Les expériences ont été réalisées en plaçant les échantillons à l'intérieur d'une cellule haute pression conçue par le Service des Environnements Neutroniques Avancés (SANE) de l'ILL. Elle est fabriquée en cuivre-béryllium durci et comporte des fenêtres en saphir entièrement transparentes aux neutrons. Le Partenariat pour la Matière Molle Condensée (PSCM) a fourni un soutien essentiel en laboratoire.
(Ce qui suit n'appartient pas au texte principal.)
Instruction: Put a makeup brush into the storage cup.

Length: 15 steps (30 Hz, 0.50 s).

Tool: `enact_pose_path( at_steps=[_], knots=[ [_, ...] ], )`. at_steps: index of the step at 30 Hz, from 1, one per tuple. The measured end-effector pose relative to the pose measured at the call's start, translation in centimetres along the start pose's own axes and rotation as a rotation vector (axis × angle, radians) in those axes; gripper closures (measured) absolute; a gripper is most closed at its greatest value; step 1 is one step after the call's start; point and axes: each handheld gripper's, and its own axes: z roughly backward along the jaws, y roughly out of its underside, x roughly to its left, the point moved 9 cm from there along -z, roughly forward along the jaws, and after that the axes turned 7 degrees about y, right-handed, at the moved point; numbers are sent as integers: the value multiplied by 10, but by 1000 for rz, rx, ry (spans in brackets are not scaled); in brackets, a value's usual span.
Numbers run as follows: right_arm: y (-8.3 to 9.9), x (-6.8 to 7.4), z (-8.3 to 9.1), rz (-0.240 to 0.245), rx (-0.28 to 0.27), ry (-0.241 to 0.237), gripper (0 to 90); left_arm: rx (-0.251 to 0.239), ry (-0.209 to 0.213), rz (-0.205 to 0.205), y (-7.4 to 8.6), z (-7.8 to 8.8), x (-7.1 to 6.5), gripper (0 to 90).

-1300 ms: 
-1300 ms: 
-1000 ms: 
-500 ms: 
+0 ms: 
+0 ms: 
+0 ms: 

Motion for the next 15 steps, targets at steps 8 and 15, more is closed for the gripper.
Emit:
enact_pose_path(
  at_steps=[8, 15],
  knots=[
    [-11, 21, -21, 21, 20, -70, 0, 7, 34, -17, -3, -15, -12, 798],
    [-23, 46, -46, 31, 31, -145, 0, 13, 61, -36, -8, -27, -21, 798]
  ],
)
En augmentant la pression, la forme de la courbe de diffusion neutronique obtenue est restée sensiblement inchangée (figure 2). On observe cependant une augmentation notable de l'intensité des pics. Cela suggère que si la structure globale des agrégats supramoléculaires est restée stable, la haute pression a nettement augmenté la rigidité, se traduisant par une nette augmentation de l'ordre au sein de l'architecture supramoléculaire.

En se basant sur ces résultats, les chercheurs émettent l'hypothèse que, quelque part entre 250 et 1000 bars, la pression induit une modification de la structure cristalline des assemblages, déclenchant une réorganisation moléculaire vers une structure plus rigide. Des études futures pourraient confirmer ou infirmer cette hypothèse, et d'autres méthodes seront nécessaires pour fournir des mesures de rigidité plus précises, par exemple la diffusion des rayons X aux petits angles ou des mesures de spin-écho neutronique.

Selon les mots de Chiappisi, ces résultats sont non seulement « prometteurs pour approfondir notre compréhension de l'assemblage supramoléculaire des complexes d'inclusion de cyclodextrine et de leurs implications dans diverses applications, y compris l'administration de médicaments et la science des matériaux », mais aussi, dans un contexte plus large, ils "démontrent que la diffusion SANS à haute pression est un outil précieux pour mieux comprendre les mécanismes des processus d'assemblage supramoléculaire, ce qui aide à la conception de systèmes plus robustes et fonctionnels". Et il conclut : "Malgré les défis inhérents aux expériences à haute pression, nous sommes convaincus que ces résultats préliminaires soulignent clairement l'importance de telles études."


Instrument ILL:D33,  Diffractomètre à petits angles à gamme q dynamique étendue

Reference:  Larissa dos Santos Silva Araújo, Leonardo Chiappisi, "Effect of hydrostatic pressure on the supramolecular assembly of surfactant-cyclodextrin inclusion complexes," Published in Phys. Chem. Chem. Phys., 2024.